The exact cause of migraine is not known – some experts believe it may be triggered by a chemical imbalance in the brain, while others lay the onus on fluctuating hormone levels in the body. It’s also commonly believed that emotional triggers (stress & anxiety) or physical triggers (tiredness & sleep deprivation) or dietary triggers (lack of food or dehydration) often play a part in setting off a migraine.

 

Common Symptoms

Moderate to severe headache in one part of the head
Nausea & vomiting
Sensitivity to light, sound or smell

 

Migraine is characterized by moderate to severe pain (throbbing or pulsating) in one part of the head. This is usually accompanied by nausea, vomiting and sensitivity to light, sound or smell. There’s no known cure for migraine. Over-the-counter pain medications and anti-emetics are often prescribed for symptomatic relief.

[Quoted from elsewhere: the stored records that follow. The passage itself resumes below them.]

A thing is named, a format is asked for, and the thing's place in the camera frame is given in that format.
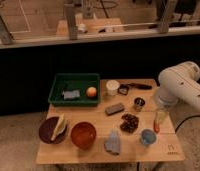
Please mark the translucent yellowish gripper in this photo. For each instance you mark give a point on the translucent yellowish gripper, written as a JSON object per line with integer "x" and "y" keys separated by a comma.
{"x": 161, "y": 115}

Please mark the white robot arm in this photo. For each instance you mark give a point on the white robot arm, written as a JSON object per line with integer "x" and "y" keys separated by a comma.
{"x": 179, "y": 82}

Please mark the small metal cup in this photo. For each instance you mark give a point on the small metal cup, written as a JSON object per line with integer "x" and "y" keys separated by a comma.
{"x": 138, "y": 104}

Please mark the white paper cup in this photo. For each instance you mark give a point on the white paper cup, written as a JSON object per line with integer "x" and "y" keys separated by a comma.
{"x": 112, "y": 87}

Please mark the blue ceramic mug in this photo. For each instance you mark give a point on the blue ceramic mug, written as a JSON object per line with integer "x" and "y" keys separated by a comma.
{"x": 148, "y": 137}

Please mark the wooden table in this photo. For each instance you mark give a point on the wooden table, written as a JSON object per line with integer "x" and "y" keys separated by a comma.
{"x": 166, "y": 147}

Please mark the dark grey rectangular block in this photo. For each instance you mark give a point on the dark grey rectangular block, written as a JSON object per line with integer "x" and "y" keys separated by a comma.
{"x": 110, "y": 110}

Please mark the small black square box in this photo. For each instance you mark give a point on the small black square box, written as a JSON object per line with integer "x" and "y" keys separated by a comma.
{"x": 123, "y": 89}

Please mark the light blue crumpled cloth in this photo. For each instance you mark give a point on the light blue crumpled cloth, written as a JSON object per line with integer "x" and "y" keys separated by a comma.
{"x": 112, "y": 143}

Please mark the peach apple fruit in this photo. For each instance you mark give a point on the peach apple fruit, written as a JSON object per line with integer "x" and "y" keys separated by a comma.
{"x": 91, "y": 92}

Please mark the orange red bowl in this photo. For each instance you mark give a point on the orange red bowl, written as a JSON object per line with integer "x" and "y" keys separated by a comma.
{"x": 83, "y": 135}

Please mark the green plastic tray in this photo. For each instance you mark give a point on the green plastic tray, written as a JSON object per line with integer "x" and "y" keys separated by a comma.
{"x": 74, "y": 81}

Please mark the yellow banana slice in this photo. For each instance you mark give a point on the yellow banana slice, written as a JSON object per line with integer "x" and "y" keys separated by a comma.
{"x": 60, "y": 127}

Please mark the dark brown plate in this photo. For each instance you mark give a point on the dark brown plate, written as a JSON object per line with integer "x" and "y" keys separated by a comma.
{"x": 46, "y": 131}

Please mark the black handled tool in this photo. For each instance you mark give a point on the black handled tool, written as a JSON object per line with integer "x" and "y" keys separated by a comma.
{"x": 140, "y": 86}

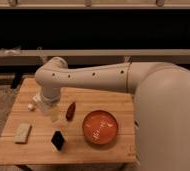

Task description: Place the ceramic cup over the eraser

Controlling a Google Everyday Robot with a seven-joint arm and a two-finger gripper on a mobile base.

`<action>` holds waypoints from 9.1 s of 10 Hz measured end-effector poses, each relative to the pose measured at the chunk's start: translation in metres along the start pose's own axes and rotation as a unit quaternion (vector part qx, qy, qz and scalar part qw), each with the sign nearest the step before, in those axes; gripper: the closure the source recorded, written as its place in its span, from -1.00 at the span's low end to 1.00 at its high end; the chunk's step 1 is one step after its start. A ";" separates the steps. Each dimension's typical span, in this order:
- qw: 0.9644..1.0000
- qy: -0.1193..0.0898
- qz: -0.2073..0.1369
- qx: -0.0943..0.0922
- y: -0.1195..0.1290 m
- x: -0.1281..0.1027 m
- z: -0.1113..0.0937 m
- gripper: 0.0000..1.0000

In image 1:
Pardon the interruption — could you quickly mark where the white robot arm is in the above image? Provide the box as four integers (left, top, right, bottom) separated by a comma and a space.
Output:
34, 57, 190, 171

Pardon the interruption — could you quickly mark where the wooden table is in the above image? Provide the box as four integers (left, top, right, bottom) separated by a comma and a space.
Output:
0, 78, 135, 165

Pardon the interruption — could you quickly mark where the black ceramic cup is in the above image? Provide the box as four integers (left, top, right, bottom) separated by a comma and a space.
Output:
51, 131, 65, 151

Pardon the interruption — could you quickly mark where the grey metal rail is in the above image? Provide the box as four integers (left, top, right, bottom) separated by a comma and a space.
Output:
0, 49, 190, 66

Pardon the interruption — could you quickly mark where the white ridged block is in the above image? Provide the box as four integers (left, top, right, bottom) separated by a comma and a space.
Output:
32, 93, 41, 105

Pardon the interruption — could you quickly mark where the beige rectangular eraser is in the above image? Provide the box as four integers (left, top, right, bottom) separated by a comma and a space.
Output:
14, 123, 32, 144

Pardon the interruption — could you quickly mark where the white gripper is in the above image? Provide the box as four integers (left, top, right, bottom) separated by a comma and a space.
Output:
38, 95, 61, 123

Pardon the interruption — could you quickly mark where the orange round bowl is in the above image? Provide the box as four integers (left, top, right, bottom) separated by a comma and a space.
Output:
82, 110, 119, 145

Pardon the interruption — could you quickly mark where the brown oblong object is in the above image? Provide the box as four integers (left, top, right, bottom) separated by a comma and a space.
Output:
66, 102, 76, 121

Severe migraine cases may, however, require urgent medical attention.

 

There are four phases in a migraine, though everyone may not always experience all of them:

  • Prodrome, which may occur a day or two before and is characterized by altered mood, irritability, fatigue, stiffness in the neck and shoulders.
  • Aura, which immediately precedes the severe headache and is characterized by visual disturbances, speech problems, limb weakness, etc.
  • Pain Phase when the headache occurs; the pain can last for a few hours or even up to day or so.
  • Postdrome, which occurs after the headache has passed and is characterized by a feeling of being “hung-over”.

 

References:

1. US National Library of Medicine (www.nlm.nih.gov)
2. NHS Choices (www.nhs.uk)
3. Mayo Clinic (www.mayoclinic.org)
4. Migraine Research Foundation (www.migraineresearchfoundation.org)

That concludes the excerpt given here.